§ Task
Once the line with "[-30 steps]" is found in the entries below, repeat it and each following line exactly, up to and including the line with "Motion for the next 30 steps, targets". Add no other lines.

** Opening Excerpted data block **

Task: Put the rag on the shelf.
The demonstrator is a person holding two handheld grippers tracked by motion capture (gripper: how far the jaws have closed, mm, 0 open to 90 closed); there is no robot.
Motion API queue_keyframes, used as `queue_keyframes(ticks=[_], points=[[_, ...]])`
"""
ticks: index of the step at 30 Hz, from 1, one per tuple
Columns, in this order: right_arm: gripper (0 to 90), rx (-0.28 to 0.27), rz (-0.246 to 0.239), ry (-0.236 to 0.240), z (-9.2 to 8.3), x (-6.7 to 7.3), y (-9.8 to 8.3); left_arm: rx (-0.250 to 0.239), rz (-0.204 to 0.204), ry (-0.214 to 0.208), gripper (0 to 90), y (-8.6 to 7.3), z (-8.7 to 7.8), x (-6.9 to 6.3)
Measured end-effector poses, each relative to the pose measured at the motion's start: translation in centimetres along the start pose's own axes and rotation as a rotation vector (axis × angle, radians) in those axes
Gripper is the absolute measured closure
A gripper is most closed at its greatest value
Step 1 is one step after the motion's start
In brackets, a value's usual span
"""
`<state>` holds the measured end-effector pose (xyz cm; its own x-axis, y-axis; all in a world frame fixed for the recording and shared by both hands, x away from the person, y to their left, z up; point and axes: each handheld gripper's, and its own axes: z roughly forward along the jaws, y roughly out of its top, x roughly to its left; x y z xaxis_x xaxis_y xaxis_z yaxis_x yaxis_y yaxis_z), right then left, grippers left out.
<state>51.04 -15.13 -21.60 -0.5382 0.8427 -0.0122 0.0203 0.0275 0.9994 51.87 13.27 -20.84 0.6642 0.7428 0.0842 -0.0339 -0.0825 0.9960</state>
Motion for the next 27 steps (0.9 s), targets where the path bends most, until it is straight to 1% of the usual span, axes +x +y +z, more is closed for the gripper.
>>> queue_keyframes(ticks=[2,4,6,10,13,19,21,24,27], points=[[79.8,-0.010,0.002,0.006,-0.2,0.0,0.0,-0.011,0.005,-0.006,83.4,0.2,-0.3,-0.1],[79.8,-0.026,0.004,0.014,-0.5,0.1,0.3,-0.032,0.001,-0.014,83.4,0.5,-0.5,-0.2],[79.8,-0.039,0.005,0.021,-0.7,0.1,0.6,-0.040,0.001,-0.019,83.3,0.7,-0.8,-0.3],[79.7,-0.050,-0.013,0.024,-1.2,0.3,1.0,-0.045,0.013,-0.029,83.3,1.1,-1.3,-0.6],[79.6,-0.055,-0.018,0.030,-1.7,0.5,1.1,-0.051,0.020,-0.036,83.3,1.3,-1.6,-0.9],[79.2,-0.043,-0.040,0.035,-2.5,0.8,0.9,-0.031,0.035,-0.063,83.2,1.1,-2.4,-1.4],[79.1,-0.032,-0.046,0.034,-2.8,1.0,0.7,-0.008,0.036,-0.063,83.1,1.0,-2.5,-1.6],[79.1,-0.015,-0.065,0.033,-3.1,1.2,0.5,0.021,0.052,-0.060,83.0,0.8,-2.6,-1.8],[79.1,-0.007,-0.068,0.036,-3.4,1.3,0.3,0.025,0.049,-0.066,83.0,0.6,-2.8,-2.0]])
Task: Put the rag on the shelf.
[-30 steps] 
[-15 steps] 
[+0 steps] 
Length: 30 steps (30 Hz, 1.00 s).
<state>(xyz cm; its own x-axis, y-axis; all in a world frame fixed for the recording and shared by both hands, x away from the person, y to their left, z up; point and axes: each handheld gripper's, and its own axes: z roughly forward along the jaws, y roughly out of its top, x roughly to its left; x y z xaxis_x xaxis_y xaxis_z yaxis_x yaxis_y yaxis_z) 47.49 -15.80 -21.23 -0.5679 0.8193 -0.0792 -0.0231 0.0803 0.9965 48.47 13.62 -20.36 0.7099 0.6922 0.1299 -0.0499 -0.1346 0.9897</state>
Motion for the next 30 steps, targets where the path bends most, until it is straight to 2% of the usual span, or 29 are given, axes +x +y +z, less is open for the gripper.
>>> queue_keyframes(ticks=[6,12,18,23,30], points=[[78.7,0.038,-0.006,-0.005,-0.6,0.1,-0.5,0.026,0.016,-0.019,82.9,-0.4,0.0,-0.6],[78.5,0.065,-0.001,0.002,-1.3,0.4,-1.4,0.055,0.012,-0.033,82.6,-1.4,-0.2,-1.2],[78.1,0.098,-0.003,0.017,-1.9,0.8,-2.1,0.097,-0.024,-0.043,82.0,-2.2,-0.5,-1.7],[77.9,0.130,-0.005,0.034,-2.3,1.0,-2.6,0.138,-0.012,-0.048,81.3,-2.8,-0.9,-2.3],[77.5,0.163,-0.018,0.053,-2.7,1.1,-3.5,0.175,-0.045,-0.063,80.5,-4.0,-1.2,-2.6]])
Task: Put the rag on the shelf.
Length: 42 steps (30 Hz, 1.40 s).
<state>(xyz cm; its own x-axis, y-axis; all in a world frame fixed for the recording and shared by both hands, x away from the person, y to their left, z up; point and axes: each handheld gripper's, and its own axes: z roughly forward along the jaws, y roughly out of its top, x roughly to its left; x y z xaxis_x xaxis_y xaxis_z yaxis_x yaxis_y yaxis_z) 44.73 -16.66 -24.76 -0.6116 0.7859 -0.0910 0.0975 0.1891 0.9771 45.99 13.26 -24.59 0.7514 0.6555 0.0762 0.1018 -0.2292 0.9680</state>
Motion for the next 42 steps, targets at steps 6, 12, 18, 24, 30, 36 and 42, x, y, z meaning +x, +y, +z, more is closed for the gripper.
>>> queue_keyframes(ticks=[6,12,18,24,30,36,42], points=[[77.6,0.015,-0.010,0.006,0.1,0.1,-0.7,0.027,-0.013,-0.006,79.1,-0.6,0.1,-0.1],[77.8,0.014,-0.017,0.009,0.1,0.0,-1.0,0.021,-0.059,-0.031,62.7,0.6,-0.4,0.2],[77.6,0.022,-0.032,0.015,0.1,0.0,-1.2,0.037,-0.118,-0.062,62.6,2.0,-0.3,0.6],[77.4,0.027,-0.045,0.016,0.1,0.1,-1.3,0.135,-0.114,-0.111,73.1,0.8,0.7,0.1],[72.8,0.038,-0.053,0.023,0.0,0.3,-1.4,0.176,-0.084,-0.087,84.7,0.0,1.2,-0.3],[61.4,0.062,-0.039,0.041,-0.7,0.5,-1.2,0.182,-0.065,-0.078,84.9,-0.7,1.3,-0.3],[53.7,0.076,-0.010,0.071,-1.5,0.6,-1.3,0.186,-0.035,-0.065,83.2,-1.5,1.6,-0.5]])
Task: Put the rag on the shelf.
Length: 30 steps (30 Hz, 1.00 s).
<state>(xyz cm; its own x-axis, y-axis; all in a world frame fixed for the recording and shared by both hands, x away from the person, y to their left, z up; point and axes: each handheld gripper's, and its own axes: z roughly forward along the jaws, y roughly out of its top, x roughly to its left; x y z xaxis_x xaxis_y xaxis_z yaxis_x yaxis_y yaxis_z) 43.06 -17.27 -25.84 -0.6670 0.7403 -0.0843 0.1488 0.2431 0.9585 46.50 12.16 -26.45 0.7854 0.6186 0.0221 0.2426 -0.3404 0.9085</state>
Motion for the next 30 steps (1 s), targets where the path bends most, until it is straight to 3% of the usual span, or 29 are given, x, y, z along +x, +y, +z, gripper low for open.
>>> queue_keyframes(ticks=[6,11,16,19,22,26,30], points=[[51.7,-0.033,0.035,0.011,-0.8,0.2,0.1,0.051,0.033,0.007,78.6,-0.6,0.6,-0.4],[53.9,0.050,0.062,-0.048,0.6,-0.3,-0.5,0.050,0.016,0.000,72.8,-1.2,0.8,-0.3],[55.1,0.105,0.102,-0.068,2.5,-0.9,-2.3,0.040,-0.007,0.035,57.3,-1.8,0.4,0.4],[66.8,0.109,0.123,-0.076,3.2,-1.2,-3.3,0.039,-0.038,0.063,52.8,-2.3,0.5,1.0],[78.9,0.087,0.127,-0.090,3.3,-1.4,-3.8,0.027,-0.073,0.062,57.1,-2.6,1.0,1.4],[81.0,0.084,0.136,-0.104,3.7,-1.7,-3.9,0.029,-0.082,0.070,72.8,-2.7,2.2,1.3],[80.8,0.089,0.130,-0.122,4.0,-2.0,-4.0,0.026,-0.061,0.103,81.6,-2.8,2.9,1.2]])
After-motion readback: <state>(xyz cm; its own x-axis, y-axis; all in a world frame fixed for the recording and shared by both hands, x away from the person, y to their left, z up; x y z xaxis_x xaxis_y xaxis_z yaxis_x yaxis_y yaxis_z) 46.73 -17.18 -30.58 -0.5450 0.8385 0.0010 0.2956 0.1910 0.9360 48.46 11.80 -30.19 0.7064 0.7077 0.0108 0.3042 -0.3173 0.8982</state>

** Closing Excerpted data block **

§ Your solution
[-30 steps] 
[-15 steps] 
[+0 steps] 
Length: 30 steps (30 Hz, 1.00 s).
<state>(xyz cm; its own x-axis, y-axis; all in a world frame fixed for the recording and shared by both hands, x away from the person, y to their left, z up; point and axes: each handheld gripper's, and its own axes: z roughly forward along the jaws, y roughly out of its top, x roughly to its left; x y z xaxis_x xaxis_y xaxis_z yaxis_x yaxis_y yaxis_z) 47.49 -15.80 -21.23 -0.5679 0.8193 -0.0792 -0.0231 0.0803 0.9965 48.47 13.62 -20.36 0.7099 0.6922 0.1299 -0.0499 -0.1346 0.9897</state>
Motion for the next 30 steps, targets where the path bends most, until it is straight to 2% of the usual span, or 29 are given, axes +x +y +z, less is open for the gripper.

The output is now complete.